Case Study: JD Mask Reservation System Architecture and Performance Optimization During COVID‑19
This article details how JD.com designed, scaled, and refined its mask reservation backend during the COVID‑19 pandemic, addressing extreme traffic spikes, hot‑key issues, MySQL bottlenecks, and introducing a circuit‑breaker mechanism to protect the overall transaction system.
When the COVID‑19 pandemic erupted in early 2020, JD.com launched a mask reservation and flash‑sale system to help users obtain scarce protective equipment. The activity used an appointment‑plus‑seckill model, where users first booked a slot and later purchased the mask during a short flash‑sale window.

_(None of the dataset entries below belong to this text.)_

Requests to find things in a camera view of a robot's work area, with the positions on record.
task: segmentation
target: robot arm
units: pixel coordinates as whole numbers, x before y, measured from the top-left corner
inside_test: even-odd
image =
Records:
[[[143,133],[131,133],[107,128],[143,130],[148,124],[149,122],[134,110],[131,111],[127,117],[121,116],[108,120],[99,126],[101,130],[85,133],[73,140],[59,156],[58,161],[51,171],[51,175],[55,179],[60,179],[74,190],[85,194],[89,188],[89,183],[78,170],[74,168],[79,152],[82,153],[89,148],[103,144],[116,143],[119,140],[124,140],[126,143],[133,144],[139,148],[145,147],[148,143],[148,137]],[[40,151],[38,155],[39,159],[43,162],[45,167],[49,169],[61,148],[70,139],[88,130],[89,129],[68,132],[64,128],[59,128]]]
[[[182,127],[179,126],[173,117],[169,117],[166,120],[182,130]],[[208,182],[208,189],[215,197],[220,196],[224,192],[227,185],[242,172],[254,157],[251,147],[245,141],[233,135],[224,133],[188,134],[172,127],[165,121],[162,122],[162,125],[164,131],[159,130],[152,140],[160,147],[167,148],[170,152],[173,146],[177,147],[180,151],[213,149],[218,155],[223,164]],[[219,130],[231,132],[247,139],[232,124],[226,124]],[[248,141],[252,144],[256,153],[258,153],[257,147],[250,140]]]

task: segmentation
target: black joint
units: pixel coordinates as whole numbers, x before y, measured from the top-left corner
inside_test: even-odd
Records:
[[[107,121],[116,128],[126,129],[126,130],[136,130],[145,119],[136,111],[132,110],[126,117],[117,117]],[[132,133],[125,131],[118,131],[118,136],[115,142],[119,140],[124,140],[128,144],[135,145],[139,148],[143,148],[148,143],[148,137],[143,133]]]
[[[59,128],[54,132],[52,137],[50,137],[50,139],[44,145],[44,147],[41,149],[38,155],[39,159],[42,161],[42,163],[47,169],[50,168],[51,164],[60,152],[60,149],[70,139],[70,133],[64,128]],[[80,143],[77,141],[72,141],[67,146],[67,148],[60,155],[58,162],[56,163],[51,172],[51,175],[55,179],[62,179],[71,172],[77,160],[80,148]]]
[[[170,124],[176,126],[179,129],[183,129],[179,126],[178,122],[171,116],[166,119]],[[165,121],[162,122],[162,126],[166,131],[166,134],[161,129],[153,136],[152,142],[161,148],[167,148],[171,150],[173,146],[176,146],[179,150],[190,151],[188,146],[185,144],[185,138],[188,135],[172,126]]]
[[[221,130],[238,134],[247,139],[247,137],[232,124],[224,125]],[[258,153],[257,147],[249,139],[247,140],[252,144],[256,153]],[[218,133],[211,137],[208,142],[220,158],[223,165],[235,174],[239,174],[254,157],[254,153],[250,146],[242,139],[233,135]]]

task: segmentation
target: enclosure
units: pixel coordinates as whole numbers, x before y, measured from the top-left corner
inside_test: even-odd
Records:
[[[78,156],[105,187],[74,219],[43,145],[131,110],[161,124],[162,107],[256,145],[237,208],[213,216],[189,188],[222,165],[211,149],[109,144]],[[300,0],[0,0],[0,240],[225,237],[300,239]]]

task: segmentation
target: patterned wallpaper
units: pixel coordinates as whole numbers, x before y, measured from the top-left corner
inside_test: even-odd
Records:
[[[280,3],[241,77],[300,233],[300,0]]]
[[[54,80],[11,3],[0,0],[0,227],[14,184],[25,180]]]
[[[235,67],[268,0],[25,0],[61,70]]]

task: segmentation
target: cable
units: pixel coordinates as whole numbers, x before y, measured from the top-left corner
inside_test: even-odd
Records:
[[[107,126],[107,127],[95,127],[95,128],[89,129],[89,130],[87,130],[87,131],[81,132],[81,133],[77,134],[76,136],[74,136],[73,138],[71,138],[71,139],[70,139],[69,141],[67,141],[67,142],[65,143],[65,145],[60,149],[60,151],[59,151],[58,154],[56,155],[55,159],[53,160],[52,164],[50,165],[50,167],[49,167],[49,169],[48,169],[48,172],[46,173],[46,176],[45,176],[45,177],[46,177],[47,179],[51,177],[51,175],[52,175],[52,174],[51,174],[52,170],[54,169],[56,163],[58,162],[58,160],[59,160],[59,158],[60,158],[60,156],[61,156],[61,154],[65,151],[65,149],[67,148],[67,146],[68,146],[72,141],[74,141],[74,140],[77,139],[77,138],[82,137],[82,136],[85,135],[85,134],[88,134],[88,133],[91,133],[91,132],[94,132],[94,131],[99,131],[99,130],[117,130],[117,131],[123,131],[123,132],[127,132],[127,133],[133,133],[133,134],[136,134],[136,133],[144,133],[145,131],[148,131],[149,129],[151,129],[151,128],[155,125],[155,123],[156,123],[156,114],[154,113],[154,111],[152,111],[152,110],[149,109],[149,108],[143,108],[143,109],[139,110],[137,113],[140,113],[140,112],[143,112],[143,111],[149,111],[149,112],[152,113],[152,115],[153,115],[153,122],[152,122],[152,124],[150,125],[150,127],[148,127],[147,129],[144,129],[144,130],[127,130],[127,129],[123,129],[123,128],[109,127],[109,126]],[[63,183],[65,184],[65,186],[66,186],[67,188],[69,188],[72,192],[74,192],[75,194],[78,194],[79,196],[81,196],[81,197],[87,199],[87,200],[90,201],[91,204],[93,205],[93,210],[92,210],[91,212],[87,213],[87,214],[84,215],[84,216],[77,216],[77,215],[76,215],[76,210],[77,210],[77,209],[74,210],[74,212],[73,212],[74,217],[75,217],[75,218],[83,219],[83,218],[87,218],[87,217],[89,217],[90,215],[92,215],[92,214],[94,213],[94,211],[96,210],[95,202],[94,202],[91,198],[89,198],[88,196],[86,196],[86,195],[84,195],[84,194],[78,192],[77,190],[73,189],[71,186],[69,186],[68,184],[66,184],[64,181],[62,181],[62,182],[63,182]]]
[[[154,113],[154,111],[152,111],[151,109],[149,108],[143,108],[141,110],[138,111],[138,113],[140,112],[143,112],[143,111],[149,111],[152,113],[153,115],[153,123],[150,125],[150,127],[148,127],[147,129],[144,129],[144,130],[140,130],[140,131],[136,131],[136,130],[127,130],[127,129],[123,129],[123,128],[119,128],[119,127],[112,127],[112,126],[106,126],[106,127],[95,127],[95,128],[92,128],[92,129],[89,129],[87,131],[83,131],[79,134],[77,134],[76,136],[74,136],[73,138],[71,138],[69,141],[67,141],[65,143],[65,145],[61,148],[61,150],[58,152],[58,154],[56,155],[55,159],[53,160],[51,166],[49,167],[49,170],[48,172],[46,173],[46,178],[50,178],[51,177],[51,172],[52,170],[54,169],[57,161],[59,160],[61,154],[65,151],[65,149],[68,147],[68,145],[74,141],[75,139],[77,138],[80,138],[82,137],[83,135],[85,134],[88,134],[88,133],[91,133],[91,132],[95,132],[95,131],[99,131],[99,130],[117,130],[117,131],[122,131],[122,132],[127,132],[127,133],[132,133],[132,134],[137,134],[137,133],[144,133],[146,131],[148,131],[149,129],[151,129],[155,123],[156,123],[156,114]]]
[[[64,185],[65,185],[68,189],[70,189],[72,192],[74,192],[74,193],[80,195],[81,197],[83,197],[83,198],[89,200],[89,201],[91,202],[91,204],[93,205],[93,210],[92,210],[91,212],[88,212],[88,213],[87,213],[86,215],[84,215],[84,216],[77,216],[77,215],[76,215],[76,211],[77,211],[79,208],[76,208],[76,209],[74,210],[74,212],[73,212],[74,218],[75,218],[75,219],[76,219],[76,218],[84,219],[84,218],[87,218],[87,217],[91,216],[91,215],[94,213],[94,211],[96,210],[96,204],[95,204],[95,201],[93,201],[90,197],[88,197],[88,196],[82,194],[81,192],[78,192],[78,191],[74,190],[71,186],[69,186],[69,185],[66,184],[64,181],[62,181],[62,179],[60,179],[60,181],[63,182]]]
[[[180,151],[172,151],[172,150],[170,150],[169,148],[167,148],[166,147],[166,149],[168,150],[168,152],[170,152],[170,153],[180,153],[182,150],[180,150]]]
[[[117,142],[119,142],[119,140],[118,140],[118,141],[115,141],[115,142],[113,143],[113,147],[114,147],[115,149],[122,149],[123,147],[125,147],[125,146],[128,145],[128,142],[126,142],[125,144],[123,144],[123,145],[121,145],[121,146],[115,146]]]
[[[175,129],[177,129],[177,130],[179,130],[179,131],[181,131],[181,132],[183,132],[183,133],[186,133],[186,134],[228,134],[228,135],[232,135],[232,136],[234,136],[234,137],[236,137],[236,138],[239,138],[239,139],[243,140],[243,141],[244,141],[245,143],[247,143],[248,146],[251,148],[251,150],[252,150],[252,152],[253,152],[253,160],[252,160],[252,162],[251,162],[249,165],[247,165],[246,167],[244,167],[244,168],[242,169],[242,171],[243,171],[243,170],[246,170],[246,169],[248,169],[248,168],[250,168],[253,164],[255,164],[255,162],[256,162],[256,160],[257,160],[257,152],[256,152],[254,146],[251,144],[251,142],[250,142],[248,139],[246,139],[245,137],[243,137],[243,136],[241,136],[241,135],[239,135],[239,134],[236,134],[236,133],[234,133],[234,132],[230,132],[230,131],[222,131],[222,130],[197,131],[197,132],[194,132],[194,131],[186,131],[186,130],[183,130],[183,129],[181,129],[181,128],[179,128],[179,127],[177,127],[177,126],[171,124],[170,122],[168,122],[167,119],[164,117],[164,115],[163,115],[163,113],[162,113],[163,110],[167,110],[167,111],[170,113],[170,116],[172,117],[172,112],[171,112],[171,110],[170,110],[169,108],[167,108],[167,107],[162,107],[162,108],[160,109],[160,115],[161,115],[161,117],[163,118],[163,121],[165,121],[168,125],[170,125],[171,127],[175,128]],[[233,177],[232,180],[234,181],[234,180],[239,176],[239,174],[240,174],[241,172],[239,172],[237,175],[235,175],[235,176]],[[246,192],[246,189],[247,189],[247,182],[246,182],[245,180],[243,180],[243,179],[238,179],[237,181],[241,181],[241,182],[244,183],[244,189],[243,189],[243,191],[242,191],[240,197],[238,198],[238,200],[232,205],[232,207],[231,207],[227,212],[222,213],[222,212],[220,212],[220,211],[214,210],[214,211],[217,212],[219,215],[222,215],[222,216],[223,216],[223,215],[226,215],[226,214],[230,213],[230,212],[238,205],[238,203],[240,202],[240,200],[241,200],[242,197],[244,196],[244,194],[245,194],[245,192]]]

The sudden surge in demand caused unprecedented traffic on a single SKU, far exceeding the load seen in typical large‑scale sales events such as 618 or Double‑11. Two main factors contributed to the challenge: (1) user behavior focused on a single product, creating a "super‑hot" SKU, and (2) the appointment system’s read/write TPS far surpassed historical peaks, with write TPS reaching 70 times the previous maximum.
To handle the load, JD quickly upgraded the reservation system architecture. The system consists of a "Reservation SOA" module that provides three core APIs—fetching reservation info, adding reservation eligibility, and validating eligibility. Data is stored in Redis clusters (one for SKU information, one for user reservations) and MySQL for persistent storage.
During the first day of the event, the team discovered four critical problems:
Missing monitoring for the super‑hot SKU, leading to delayed alerts.
MySQL pagination queries for millions of users became increasingly slow.
Absence of a circuit‑breaker (rate‑limit) caused the reservation system to become a de‑facto flash‑sale service, overwhelming Redis.
Hot‑key contention on the Redis counter that tracks the number of reservations per SKU.
To mitigate these issues, the team implemented several emergency measures:
Ended the ongoing reservation early and migrated existing users to a new reservation session, ensuring they could still participate in the flash‑sale.
Created a dedicated seckill system for the mask SKU to offload the main order flow.
Introduced a circuit‑breaker that stops new reservations once a predefined limit is reached, preventing further traffic spikes.
Optimized the Redis hot‑key by batching updates to the reservation count, reducing write OPS dramatically.
The SQL used for migrating users highlighted the MySQL performance bottleneck:
SELECT ... FROM MEMBER_TABLE a inner join ( SELECT id as id1 FROM MEMBER_TABLE WHERE ... LIMIT #{page.beginIndex},#{page.step} ) b ON a.id=b.id1After applying batch updates and enabling rate‑limiting, the "add reservation eligibility" API TPS dropped to 2% of its original load, CPU usage on the Redis master fell from 100% to 13%, and response times improved by over 500×.
In summary, the case study demonstrates how rapid architectural adjustments, proactive monitoring, circuit‑breaker design, and Redis write‑reduction strategies can enable a reservation system to withstand extreme traffic spikes, protect downstream services, and ensure a stable user experience during crisis‑driven demand.